## TASK INSTRUCTIONS
Each line below that holds the string "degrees" counts once; report the total and nothing else.

┄┄┄┄┄┄┄┄┄┄┄┄┄┄┄┄┄┄┄┄

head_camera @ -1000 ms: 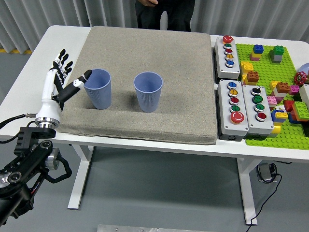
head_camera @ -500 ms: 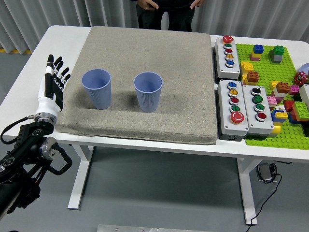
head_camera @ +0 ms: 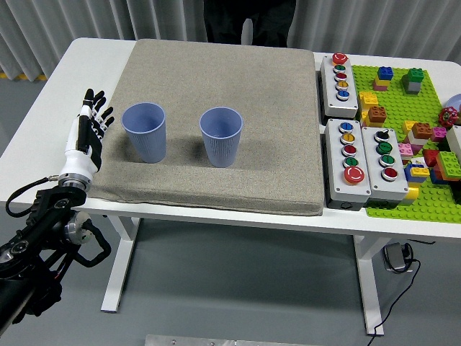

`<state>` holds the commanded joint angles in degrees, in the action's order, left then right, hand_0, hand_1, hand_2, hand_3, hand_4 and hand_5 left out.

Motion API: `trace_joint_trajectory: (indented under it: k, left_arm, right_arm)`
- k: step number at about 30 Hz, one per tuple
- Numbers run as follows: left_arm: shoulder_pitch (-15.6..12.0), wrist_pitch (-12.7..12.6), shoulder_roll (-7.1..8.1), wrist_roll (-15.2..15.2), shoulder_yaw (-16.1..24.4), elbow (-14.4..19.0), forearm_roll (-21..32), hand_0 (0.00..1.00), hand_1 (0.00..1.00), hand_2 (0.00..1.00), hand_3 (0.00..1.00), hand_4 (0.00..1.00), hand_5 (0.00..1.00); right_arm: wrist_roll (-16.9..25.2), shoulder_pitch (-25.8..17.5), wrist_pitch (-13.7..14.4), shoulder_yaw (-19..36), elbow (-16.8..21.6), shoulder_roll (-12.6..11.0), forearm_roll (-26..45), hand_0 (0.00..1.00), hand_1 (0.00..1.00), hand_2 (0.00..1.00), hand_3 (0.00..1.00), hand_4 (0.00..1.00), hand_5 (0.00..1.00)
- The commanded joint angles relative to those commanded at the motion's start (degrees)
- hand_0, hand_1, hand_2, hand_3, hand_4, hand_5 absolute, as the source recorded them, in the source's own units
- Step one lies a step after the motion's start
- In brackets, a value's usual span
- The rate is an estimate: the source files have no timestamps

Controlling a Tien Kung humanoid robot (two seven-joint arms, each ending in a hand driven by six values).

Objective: Pick cup pour cup place

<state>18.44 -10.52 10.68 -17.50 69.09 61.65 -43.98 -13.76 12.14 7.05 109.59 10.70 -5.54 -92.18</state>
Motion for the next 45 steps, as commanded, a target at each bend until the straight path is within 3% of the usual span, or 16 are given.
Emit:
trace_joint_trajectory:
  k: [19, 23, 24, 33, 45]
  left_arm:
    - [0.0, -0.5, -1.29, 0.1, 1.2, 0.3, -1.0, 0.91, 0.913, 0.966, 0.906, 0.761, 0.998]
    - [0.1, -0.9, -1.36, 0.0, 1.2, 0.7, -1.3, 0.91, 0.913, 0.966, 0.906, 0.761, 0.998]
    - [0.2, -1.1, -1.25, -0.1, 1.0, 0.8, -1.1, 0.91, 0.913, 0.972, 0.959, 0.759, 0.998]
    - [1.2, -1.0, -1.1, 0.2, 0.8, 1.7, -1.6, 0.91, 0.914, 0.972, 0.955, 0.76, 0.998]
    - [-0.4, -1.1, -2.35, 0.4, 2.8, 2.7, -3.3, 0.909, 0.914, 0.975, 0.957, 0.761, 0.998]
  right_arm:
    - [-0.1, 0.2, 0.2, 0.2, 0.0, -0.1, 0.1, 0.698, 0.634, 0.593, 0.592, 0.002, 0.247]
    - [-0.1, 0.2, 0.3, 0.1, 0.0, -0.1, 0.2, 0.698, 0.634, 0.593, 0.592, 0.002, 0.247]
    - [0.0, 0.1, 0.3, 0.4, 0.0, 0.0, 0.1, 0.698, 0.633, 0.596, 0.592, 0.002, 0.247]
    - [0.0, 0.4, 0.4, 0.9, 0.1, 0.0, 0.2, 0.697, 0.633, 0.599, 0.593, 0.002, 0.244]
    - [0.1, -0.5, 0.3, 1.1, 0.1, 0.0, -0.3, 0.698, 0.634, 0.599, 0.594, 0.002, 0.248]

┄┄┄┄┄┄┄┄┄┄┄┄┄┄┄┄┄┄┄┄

## SOLVED PROBLEM
2